Altenbraker Straße
by Catherine Huang
These are a handful of recollections of a time I have attempted to forget.
It is the start of June, and ahead is a summer of freedom.
This vision has been bubbling away for a full year — once yours, now ours. It had been your birthday, and there we were, lying on my bed with the bad mattress, limbs tangled up in each other, tipsy and warm. You whispered to me that you wanted to live elsewhere, and you asked me if I’d make the great leap with you. You’d never been to the city before, hadn’t yet glimpsed it with your own eyes, but you’d lived the city many times already, through the tales of others. Felt it was calling out to you, somewhere that just made sense. You were so sure, this was the place for you, and I loved you, so it was yes.
For a long time, it lingered above us abstract, just out of reach, not quite feasible yet.
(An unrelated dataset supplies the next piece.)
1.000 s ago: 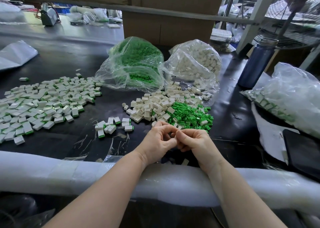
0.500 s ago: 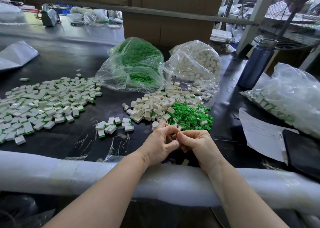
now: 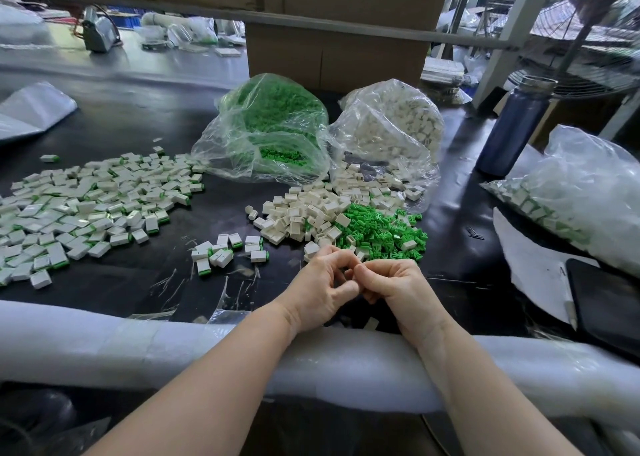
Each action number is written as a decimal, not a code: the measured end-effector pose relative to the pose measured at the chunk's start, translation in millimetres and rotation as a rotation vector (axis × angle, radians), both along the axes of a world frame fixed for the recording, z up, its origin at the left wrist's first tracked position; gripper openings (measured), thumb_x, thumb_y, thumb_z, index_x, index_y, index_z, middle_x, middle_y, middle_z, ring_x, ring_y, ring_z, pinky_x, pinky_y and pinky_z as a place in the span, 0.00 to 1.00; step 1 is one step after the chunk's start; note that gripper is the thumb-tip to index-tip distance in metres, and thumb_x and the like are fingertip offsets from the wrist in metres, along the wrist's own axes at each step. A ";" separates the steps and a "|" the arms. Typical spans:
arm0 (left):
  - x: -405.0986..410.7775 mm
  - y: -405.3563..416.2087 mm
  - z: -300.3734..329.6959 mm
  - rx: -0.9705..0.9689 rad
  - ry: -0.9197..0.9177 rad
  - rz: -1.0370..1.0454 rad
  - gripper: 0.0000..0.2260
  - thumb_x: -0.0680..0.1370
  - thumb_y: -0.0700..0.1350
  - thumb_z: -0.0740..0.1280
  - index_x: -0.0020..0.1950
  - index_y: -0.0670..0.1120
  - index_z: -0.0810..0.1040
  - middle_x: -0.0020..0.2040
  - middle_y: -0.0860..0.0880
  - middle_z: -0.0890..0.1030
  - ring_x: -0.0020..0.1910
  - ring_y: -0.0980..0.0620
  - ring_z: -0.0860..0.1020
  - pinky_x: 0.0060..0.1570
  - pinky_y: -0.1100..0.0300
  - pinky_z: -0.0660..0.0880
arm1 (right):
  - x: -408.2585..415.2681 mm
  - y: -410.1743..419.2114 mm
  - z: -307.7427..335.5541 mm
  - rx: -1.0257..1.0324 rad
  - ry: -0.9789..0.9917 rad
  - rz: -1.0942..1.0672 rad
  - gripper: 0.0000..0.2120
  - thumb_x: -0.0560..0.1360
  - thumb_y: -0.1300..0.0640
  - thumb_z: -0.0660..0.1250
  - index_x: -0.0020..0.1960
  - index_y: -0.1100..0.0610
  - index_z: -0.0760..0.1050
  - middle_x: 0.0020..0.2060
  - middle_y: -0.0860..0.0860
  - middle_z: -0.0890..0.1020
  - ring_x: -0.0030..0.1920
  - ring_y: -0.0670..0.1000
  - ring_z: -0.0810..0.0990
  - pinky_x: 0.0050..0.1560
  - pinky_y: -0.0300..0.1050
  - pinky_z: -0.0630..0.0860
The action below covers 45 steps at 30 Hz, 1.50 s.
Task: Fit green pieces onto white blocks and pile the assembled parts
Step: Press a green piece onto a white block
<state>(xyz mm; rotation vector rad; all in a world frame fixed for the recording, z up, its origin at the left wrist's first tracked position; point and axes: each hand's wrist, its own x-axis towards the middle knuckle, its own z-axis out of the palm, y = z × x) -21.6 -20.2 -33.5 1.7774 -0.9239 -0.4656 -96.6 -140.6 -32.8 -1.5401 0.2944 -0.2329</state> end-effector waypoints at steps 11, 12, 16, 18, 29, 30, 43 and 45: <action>-0.5 -0.5 -1.1 -0.001 -0.008 -0.013 0.09 0.75 0.35 0.64 0.41 0.50 0.74 0.49 0.47 0.69 0.37 0.57 0.69 0.41 0.72 0.69 | -0.2 0.5 0.1 -0.005 0.011 -0.020 0.11 0.73 0.64 0.67 0.33 0.58 0.82 0.26 0.53 0.77 0.26 0.43 0.71 0.29 0.32 0.68; -0.6 -0.9 -1.4 0.001 -0.011 -0.012 0.09 0.75 0.35 0.64 0.41 0.49 0.74 0.49 0.47 0.69 0.37 0.57 0.69 0.41 0.72 0.69 | -0.2 0.5 0.2 -0.003 0.012 -0.023 0.11 0.73 0.65 0.67 0.33 0.58 0.82 0.26 0.53 0.77 0.26 0.43 0.71 0.29 0.32 0.68; 0.0 -0.7 -1.9 0.001 -0.012 -0.011 0.09 0.74 0.35 0.64 0.41 0.49 0.74 0.48 0.48 0.69 0.37 0.57 0.69 0.41 0.72 0.69 | -0.3 0.6 0.3 0.003 0.016 -0.026 0.11 0.73 0.64 0.67 0.32 0.58 0.82 0.25 0.53 0.77 0.26 0.43 0.71 0.28 0.32 0.68; 0.3 -0.3 -1.9 0.004 -0.016 -0.011 0.08 0.74 0.35 0.64 0.42 0.48 0.74 0.48 0.48 0.68 0.37 0.57 0.69 0.41 0.72 0.69 | -0.3 0.3 0.2 0.004 0.016 -0.023 0.11 0.73 0.64 0.67 0.32 0.58 0.82 0.25 0.53 0.77 0.26 0.43 0.71 0.28 0.32 0.68; 0.8 -0.2 -2.4 -0.008 -0.025 0.014 0.09 0.74 0.34 0.64 0.40 0.49 0.74 0.49 0.43 0.70 0.37 0.55 0.69 0.39 0.71 0.69 | 0.6 0.1 -1.0 -0.037 -0.013 0.028 0.12 0.75 0.62 0.65 0.34 0.57 0.82 0.26 0.49 0.76 0.27 0.42 0.70 0.30 0.32 0.68; 0.7 -0.3 -2.5 -0.006 -0.022 0.010 0.09 0.74 0.34 0.64 0.40 0.48 0.74 0.49 0.43 0.70 0.36 0.55 0.69 0.39 0.71 0.69 | 0.5 0.0 -1.1 -0.034 -0.015 0.021 0.12 0.74 0.63 0.66 0.34 0.57 0.82 0.25 0.49 0.76 0.27 0.42 0.70 0.29 0.31 0.68; 0.0 -0.4 -2.6 0.007 -0.019 0.003 0.06 0.74 0.35 0.65 0.43 0.46 0.75 0.51 0.42 0.70 0.38 0.54 0.70 0.40 0.68 0.70 | 0.9 -0.3 -2.9 -0.020 -0.009 -0.022 0.11 0.73 0.65 0.67 0.33 0.59 0.82 0.25 0.53 0.75 0.26 0.43 0.69 0.28 0.32 0.66; -0.4 -0.4 -2.2 0.011 -0.021 0.004 0.06 0.74 0.35 0.65 0.44 0.46 0.75 0.51 0.42 0.70 0.38 0.54 0.70 0.40 0.68 0.70 | 1.3 -0.3 -3.7 -0.029 -0.010 -0.025 0.11 0.74 0.65 0.67 0.33 0.60 0.82 0.25 0.52 0.76 0.26 0.43 0.69 0.28 0.32 0.67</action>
We had to save, we had to give notice, we had another Melbourne summer in us, we had as many excuses as we needed. There were many false starts, and sometimes we asked of each other if this was what we really wanted. Sometimes I thought I imagined a hesitation from both of us. But we had committed, and a year later, two days after your birthday, we left.
It is early June, and there is nowhere else I can possibly be.
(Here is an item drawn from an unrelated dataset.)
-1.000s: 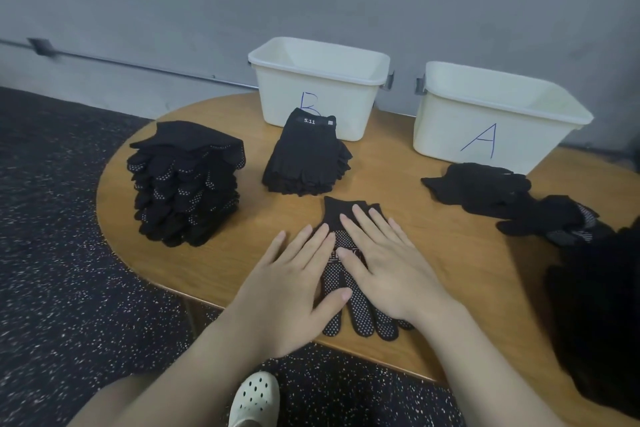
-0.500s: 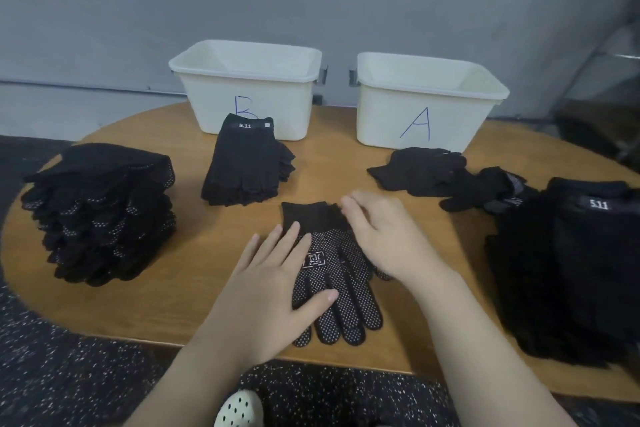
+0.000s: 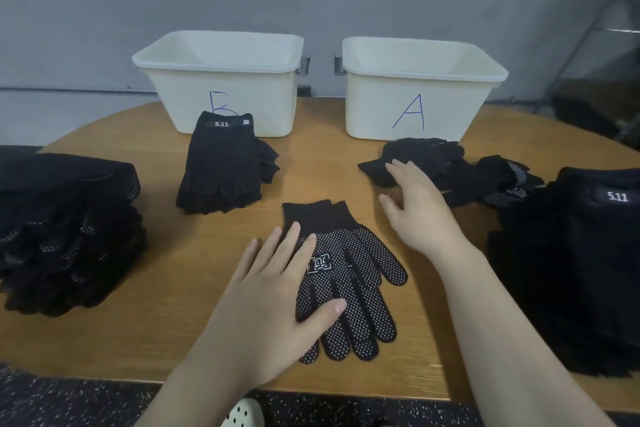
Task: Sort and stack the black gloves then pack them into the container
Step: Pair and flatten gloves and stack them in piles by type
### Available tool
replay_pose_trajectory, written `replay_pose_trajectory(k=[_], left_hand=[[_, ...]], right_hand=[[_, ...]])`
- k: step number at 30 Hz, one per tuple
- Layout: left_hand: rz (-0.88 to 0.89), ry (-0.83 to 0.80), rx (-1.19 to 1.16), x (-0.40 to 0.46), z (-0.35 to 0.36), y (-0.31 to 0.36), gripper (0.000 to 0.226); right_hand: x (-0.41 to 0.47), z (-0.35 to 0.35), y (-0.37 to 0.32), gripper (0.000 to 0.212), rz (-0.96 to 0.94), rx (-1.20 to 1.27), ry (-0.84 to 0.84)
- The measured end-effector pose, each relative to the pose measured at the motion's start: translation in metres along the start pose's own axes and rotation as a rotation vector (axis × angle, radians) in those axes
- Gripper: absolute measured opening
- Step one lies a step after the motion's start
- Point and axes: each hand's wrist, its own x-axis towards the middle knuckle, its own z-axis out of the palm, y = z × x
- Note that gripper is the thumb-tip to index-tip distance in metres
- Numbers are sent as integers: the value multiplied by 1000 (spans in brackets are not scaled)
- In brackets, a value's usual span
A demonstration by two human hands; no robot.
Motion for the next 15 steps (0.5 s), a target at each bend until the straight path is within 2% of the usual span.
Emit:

When we land, we are famished, and so we leave via the airport café and order two pretzels. Our first meal, and a national food no less! How fitting — we’re naturals at this; embracing the culture. It feels good to be a cliché.
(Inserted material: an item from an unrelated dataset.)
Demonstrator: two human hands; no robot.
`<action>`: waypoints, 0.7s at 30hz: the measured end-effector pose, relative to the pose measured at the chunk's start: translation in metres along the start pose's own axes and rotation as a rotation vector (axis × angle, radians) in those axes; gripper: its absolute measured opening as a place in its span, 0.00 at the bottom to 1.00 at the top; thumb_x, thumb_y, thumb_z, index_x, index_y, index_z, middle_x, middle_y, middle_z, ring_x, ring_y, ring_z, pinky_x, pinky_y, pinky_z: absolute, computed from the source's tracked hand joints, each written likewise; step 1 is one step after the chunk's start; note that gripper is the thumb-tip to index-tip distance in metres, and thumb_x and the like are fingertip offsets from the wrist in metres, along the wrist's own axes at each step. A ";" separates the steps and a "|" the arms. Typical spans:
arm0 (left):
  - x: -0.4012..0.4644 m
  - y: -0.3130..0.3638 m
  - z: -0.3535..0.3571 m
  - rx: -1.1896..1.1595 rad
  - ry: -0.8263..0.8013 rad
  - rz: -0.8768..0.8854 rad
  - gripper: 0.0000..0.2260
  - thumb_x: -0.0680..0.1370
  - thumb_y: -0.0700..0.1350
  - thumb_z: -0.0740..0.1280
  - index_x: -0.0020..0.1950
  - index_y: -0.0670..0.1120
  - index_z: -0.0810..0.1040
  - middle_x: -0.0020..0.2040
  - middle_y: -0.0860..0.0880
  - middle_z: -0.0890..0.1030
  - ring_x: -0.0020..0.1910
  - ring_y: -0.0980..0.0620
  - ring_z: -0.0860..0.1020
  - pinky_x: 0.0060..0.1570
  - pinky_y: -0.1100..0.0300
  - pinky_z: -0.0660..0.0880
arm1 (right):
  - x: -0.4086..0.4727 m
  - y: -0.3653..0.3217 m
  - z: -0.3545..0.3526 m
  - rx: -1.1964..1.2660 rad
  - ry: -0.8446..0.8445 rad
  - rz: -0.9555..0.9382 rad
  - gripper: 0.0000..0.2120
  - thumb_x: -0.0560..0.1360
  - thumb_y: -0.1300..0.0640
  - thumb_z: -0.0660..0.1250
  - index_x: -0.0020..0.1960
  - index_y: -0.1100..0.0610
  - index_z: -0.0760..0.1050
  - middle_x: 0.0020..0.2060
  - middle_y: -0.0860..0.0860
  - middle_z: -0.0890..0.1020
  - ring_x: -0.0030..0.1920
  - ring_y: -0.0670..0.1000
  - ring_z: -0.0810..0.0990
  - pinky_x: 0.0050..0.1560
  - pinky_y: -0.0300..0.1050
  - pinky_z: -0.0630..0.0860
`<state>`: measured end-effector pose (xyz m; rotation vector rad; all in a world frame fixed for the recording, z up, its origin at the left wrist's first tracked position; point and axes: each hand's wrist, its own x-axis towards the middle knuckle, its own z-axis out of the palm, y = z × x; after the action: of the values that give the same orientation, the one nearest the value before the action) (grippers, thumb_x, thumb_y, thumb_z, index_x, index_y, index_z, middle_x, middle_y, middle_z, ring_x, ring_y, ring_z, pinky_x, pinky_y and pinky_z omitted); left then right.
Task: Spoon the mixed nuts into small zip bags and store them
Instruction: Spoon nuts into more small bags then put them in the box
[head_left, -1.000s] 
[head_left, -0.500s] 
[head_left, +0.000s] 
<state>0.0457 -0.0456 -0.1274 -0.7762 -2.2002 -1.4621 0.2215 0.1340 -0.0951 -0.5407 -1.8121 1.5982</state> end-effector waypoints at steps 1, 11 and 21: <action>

Stumbling out of the airport, I recognise the station and the train network, it’s muscle memory for me. I’ve been here twice before, and I can safely say it’s not my first preference of where I’d like to live, but my first real preference is to be with you, so here we are. We’re both in a daze from the flight, it finally dawning on us that after weeks of travel and vacationing, we are at our final destination. I haphazardly lead us to the apartment, but this is it, we’re living it now.
It is the middle of summer and the city has an electric energy I recall from years earlier, but I haven’t kept up. When I realise this, that I am not keeping pace with this city of hedonism and thrills, I try to conceal it from you. I am in a place without the language, without a network, without any intentions, without direction. I don’t want you to know, but I am cowardly.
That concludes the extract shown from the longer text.